First off, hitters were flat out late on his fastball. But they were also far more vulnerable to his changeup, which makes sense because they had to start their swing earlier. Plus, Irvin throws his changeup in the mid-80s, which creates a decent differential at 93 MPH, not so much at 90.
None of this is rocket science. Obviously there is an advantage to throwing harder, including making your secondary pitches play better. But you see this more with some pitchers than with others, and what I see with Irvin is that those 3-4 miles per hour make all the difference.
Now you might say, “If he threw 93 MPH in the middle innings why can’t he do that as a starting pitcher?” I am assuming Irvin does not feel he can sustain that velocity over 6-7 innings consistently, and that is why he usually paces himself.
Pitching out of the bullpen, however, Irvin could let it go from pitch 1 to pitch last, and I could see him being especially effective in that role. In fact there is a pitcher he reminds me of, who when I looked it up indeed was ineffective when he threw around 89-90 MPH but had a window of 4 very successful seasons in the bullpen averaging closer to 93 MPH.
It’s a pitcher that Irvin reminded me of strictly based on his build and pitching motion, and so I was surprised when I saw the similarity, statistically, of how ineffective this reliever was throwing 89-90 MPH as a starting pitcher, then threw 93 MPH out of the bullpen and became an All-Star reliever.
Oh, you want to know who that reliever was? That would be Brett Cecil, a failed starting pitcher but one of the league’s better relievers from 2013-16. Check out his stats, and note the jump in velocity and performance when he transitions from the rotation to the bullpen in 2013. I see a lot of Brett Cecil in Cole Irvin, right down to being ultimately overmatched as a SP but being potentially a treasure in the pen.
It’s time for Jesus Luzardo to get stretched out and to switch places with and Cole Irvin. Not only does Luzardo have big-time SP stuff — which we saw in just one inning today — but Irvin belongs in the bullpen, where I believe he could excel or at the very least be a more consistently positive contributor. I hope the A’s are thinking the same way, because they are now 3-8 in Irvin’s 11 starts and while he did have a good run it’s important to note that you can get away with 90 MPH and a few location mistakes when you are facing the Tigers or the Orioles.

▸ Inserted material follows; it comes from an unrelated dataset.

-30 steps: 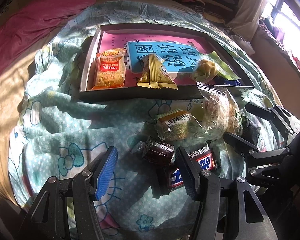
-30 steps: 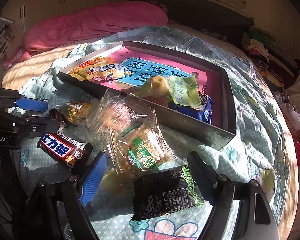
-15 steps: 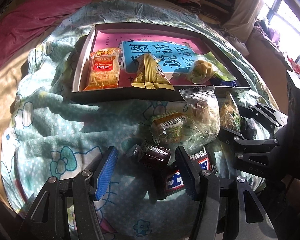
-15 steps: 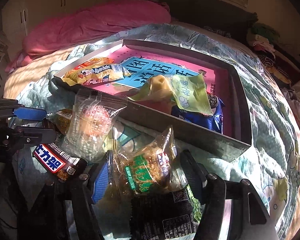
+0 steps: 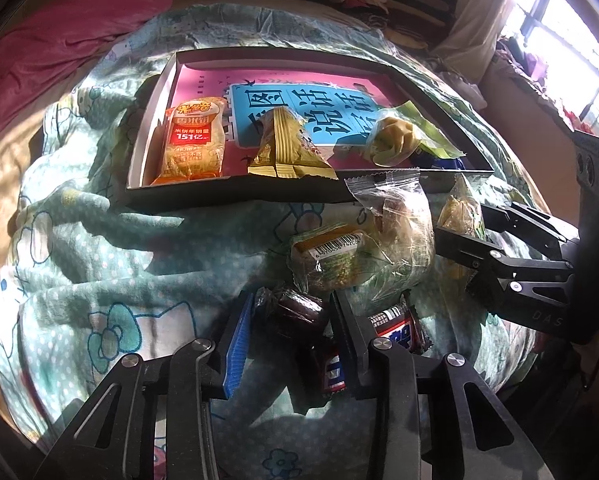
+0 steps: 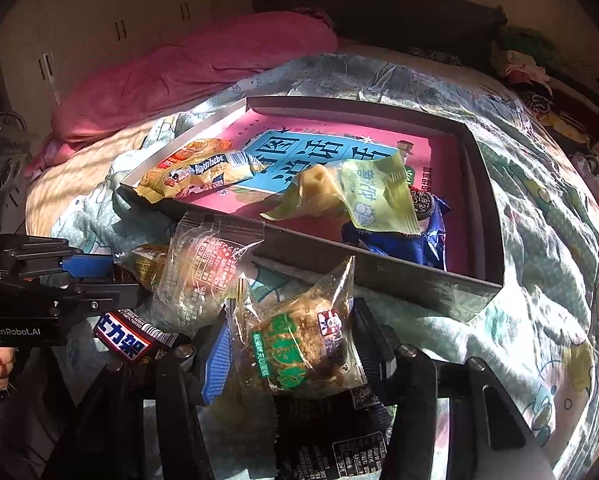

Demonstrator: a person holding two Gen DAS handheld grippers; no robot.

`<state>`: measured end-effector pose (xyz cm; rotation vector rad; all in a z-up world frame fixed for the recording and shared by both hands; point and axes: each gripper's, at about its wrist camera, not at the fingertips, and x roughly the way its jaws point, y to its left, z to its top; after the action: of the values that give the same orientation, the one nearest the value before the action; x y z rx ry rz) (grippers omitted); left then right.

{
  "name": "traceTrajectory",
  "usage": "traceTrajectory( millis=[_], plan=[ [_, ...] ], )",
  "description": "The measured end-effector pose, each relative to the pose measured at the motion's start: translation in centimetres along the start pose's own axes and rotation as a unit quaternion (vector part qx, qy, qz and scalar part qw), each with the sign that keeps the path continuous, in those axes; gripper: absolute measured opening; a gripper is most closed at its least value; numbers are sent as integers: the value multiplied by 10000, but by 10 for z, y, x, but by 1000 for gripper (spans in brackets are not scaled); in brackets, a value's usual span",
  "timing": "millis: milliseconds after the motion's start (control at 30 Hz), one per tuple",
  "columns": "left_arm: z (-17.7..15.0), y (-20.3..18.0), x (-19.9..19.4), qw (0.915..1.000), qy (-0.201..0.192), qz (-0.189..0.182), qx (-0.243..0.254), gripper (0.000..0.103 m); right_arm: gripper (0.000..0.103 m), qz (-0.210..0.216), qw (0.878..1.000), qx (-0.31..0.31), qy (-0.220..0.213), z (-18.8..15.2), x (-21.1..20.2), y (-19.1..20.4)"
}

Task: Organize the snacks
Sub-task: 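Grasp the clear bread packet with the right tool while the left tool grasps the dark chocolate, then carry the bread packet into the tray with the right tool while the left tool carries the chocolate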

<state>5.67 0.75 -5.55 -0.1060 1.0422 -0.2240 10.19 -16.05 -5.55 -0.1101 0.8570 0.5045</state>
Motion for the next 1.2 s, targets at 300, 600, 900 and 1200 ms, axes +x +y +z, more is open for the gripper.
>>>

The point is that as wobbly as Irvin has been at times lately, Brett Cecil was a really good reliever and the A’s could use another of those. This isn’t just about improving the rotation, it’s also about improving the bullpen. In my opinion, the bullpen is where Irvin should have been all along. Memorial Day, symbolically, is when teams look at what they have, what they need, and what they need to do. Time to kill two birds with one stone and put Irvin where he belongs.